(Collected data Opens)
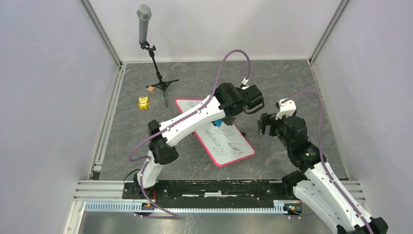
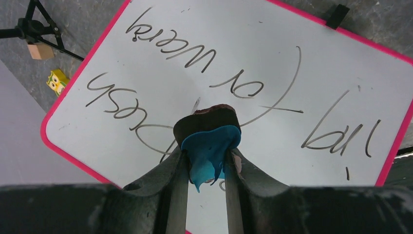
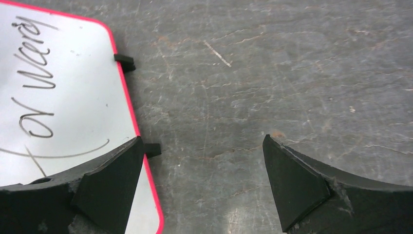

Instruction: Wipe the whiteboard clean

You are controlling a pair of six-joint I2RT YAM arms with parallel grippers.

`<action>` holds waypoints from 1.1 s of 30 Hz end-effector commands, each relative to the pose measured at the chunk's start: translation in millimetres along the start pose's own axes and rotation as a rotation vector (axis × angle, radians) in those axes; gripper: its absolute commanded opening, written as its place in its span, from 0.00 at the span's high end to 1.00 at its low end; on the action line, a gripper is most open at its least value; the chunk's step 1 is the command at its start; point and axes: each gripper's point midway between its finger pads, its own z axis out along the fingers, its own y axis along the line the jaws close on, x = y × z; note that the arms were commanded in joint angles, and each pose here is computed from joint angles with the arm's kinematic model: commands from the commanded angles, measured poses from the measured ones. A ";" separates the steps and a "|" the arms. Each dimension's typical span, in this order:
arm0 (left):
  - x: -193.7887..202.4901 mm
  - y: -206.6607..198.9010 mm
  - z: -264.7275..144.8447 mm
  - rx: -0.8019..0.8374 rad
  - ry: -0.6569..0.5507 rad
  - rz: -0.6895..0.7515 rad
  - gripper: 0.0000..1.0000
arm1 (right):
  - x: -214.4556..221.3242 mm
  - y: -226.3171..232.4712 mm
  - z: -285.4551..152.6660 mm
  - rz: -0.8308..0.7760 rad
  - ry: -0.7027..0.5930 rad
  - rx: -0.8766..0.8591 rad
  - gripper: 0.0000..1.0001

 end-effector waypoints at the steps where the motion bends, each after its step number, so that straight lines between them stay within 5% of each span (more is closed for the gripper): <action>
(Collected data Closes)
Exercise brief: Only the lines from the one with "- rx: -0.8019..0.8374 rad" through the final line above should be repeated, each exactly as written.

Response to this exercise:
  - rx: -0.8019..0.8374 rad
  - ry: -0.6569..0.5507 rad
  - rz: -0.6895..0.7515 rad
  - gripper: 0.0000..1.0000
arm1 (right):
  - x: -214.4556..221.3242 mm
  - y: -226.3171..232.4712 mm
  - z: -285.4551..152.6660 mm
  - rz: -0.8308..0.7760 rad
  - ry: -0.7027..0.5930 rad
  - rx: -0.8766..0.8591 rad
  - gripper: 0.0000..1.0001

 end-effector waypoints at the steps where the motion bends, each after its step number, so that straight lines between them stay within 5% of each span (more is closed for the gripper): <action>

This exercise has been answered in full.